Professora de teoria da cidadania na Unicamp, Rego defende que o Bolsa Família "é o início de uma democratização real" do país. Nesta entrevista, ela fala dos boatos que sacudiram o programa recentemente e dos preconceitos que cercam a iniciativa: "Nossa elite é muito cruel", afirma.
"Tem uma crueldade no modo como as pessoas falam dos pobres. Daí aparecem os adolescentes que esfaqueiam mendigos e queimam índios. Há uma crueldade social, uma sociedade com desigualdades tão profundas e tão antigas. Não se olha o outro como um concidadão, mas como se fosse uma espécie de sub-humanidade. Certamente essa crueldade vem da escravidão. Nenhum país tem mais de três séculos de escravidão impunemente. "

"Ocorreram transformações nelas mesmas. De repente se ganha uma certa dignidade na vida, algo que nunca se teve, que é a regularidade de uma renda. Se ganha uma segurança maior e respeitabilidade. Houve também um impacto econômico e comercial muito grande. Elas são boas pagadoras e aprenderam a gerir o dinheiro após dez anos de experiência. Não acho que resolveu o problema. Mas é o início de uma democratização real, da democratização da democracia brasileira. É inaceitável uma pessoa se considerar um democrata e achar que não tenha nada a ver com um concidadão que esteja ali caído na rua. Essa é uma questão pública da maior importância.

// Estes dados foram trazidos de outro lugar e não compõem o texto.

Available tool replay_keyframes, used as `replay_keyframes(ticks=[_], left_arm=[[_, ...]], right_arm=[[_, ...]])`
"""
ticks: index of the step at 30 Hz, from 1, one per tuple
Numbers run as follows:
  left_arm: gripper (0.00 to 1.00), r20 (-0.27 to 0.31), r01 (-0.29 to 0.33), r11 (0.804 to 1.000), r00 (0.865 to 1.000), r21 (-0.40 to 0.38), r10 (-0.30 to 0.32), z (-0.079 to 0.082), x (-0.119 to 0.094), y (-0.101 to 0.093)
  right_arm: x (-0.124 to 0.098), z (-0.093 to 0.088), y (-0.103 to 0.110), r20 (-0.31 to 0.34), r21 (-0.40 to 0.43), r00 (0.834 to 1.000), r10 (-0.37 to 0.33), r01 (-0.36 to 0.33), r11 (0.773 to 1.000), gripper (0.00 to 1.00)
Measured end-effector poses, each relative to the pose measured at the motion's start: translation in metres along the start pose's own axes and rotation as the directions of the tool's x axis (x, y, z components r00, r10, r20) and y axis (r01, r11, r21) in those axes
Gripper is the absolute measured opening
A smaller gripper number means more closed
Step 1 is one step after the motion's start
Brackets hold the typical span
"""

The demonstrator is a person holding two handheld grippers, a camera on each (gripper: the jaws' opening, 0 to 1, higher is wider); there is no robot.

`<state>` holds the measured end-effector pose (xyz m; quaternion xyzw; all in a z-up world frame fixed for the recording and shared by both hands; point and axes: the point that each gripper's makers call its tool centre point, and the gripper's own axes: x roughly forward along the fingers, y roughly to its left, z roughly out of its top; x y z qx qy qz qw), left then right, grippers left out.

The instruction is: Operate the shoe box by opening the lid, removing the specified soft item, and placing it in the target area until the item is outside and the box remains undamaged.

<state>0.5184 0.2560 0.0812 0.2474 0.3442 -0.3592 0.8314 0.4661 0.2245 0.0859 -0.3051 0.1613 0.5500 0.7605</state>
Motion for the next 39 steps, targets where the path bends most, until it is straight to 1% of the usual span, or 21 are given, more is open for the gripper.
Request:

Isso é histórico. A elite brasileira acha que o Estado é para ela, que não pode ter esse negócio de dar dinheiro para pobre. "

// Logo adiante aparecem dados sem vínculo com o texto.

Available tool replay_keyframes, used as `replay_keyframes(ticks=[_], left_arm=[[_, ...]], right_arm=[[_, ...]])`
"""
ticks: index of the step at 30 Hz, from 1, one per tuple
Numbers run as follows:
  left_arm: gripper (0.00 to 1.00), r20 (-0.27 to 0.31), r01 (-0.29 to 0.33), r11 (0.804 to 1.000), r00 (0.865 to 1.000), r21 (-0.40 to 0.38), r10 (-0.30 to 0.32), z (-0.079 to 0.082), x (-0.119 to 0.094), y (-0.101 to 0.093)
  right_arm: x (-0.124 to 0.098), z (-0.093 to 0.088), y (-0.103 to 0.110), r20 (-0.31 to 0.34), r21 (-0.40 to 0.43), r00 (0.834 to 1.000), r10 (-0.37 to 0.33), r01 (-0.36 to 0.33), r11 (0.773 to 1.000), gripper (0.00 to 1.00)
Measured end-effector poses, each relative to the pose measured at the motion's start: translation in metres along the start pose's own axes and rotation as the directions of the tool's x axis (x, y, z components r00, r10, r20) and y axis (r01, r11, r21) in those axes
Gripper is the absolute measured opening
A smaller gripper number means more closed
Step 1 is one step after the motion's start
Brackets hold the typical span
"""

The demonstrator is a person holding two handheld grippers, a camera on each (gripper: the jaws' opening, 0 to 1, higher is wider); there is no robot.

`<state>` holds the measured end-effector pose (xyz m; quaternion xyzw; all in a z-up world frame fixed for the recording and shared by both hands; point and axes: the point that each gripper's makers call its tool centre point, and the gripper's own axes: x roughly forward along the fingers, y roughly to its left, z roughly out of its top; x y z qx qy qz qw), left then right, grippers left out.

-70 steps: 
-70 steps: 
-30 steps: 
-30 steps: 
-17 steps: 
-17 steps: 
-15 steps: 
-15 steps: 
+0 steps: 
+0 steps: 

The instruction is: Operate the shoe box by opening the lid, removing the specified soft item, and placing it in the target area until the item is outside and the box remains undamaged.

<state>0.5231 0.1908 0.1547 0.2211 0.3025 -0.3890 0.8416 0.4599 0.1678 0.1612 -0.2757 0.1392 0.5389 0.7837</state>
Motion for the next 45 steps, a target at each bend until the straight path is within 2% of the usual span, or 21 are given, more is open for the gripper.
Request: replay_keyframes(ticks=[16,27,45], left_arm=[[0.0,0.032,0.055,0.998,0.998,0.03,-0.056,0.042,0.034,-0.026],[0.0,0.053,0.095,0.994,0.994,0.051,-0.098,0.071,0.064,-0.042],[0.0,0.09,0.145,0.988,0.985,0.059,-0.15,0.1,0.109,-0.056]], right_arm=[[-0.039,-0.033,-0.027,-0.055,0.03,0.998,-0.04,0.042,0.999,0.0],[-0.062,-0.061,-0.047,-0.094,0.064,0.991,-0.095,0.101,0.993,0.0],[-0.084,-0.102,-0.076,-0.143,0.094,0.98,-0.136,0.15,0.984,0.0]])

"A cultura da resignação foi rompida pelo Bolsa Família: a vida pode ser diferente, não é uma repetição. Aparece uma coisa nova: é possível e é bom ter uma renda regular. É possível ter outra vida, não preciso ver meus filhos morrerem de fome, como minha mãe e minha vó viam. Esse sentimento de que o Brasil está vivendo uma coisa nova é muito real. Hoje se encontram negras médicas, dentistas, por causa do ProUni (Universidade para Todos). Depois de dez anos, o Bolsa Família tem mostrado que é possível melhorar de vida, aprender coisas novas. Não tem mais o 'Fabiano' [personagem de "Vidas Secas"], a vida não é tão seca mais."